It is no surprise that we eat a lot of chili in the winter. For one, it is extremely economical. Typically I make a vegan chili with only beans and vegetables, and my family loves it! There is nothing easier than grabbing a jar of crushed tomatoes that I canned in the summer and putting it with some dry beans and seasonings.
I wanted to make something a little different this past weekend though, since we had chicken to use. So I came up with chicken chili instead.
Chicken Chili – makes a lot!
1/2 lb black turtle beans
1/2 lb pinto beans
1.5-2 lbs chicken breast
1/2 bag frozen peppers and onions
1/2 bag frozen corn
1 quart crushed tomatoes
1 pint salsa (I use hot – but use whatever you like!)
1/3 cup brown sugar
2 Tablespoons chili powder
2 teaspoons garlic powder
1 teaspoon cumin
1 teaspoon salt
1/2 teaspoon red pepper flakes.
Soak beans overnight or use the quick soak method – boil beans for 2 minutes and then cover and let sit for an hour.

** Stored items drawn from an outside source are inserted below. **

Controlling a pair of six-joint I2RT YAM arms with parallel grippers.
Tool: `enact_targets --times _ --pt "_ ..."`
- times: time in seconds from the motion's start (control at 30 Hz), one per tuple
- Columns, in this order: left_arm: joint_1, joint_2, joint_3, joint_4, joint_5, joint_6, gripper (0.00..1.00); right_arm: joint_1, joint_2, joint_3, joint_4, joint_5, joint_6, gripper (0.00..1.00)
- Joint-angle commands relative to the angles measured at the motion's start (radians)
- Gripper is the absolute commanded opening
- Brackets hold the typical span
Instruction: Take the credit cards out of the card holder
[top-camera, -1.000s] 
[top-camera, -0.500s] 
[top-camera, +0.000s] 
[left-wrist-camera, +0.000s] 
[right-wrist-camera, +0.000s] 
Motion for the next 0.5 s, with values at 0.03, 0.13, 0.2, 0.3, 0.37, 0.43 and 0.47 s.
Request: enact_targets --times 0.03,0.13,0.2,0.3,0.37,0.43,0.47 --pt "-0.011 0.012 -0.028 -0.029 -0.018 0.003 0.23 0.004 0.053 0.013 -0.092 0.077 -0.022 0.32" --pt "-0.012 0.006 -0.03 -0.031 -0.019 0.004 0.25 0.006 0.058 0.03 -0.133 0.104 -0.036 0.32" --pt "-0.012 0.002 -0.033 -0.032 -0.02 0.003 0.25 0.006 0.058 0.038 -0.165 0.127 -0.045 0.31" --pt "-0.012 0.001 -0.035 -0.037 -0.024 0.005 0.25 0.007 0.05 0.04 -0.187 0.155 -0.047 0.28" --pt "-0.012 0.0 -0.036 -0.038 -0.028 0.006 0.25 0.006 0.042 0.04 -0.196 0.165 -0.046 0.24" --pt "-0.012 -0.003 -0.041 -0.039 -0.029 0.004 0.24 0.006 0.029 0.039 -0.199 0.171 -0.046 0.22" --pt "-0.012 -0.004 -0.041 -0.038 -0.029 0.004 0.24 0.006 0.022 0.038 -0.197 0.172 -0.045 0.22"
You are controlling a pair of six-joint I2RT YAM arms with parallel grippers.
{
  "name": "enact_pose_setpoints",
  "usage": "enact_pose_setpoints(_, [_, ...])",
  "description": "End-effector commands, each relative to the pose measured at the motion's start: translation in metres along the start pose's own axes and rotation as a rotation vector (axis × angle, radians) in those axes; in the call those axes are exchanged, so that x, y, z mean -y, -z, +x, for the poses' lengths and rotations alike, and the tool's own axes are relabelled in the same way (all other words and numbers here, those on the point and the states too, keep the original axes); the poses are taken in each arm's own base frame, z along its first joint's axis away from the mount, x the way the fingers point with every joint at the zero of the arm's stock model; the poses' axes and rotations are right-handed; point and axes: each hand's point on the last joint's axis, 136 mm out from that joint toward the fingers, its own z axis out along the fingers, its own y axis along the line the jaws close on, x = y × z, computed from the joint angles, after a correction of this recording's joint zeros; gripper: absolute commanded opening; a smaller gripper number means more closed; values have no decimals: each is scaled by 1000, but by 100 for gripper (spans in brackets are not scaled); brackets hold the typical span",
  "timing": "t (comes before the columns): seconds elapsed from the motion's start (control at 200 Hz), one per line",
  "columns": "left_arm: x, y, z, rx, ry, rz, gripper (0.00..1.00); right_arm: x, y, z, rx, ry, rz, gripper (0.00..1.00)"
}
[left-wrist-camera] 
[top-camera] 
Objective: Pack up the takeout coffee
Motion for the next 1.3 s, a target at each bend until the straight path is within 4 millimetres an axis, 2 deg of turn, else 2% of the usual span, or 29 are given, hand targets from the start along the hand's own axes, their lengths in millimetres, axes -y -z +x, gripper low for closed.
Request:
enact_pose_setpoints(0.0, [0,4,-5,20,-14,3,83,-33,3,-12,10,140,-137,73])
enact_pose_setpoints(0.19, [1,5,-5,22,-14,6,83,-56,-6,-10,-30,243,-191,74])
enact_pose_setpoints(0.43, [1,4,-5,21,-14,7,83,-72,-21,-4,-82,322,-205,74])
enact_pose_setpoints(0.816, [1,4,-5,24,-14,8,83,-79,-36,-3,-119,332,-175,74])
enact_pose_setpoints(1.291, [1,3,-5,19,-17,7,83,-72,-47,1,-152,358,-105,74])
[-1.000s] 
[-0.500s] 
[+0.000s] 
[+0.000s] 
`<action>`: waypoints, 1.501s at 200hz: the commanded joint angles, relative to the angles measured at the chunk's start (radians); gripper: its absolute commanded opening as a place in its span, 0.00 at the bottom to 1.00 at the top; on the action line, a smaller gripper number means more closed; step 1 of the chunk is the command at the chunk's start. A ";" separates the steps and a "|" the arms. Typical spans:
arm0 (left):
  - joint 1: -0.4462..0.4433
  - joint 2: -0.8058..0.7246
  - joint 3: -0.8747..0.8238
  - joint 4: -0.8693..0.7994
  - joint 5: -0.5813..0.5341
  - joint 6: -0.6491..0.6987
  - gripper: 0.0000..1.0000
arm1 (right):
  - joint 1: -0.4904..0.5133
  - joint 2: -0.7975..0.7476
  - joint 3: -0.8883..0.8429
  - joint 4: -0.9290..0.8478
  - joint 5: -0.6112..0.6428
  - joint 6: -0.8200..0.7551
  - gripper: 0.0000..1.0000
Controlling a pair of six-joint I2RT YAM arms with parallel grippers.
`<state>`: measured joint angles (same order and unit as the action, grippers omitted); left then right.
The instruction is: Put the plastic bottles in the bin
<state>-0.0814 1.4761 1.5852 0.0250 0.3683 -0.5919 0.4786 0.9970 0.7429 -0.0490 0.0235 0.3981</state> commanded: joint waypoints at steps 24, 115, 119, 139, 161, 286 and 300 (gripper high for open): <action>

Put beans in bottom of crock pot. Put half the salt, half the chili powder, half the garlic powder over the beans.
Put the chicken breast on top of the beans, add the rest of the salt, chili powder, garlic powder, cumin and red pepper flakes.
Add frozen vegetables on top.
Then pour crushed tomatoes and salsa over the top of the vegetables.
Put on low for 8 hours. Give it a stir half-way through if you can and shred the chicken with a fork.
My kids loved this. Actually Emma asked for it several times. We had plenty for several days, and re-purposed it as burritos towards the end of it. This also freezes really well, so you could put some in the freezer if you don’t like leftovers as much as we do!
Do you have a go-to chili recipe? What are some of your favorite meals in the middle of winter?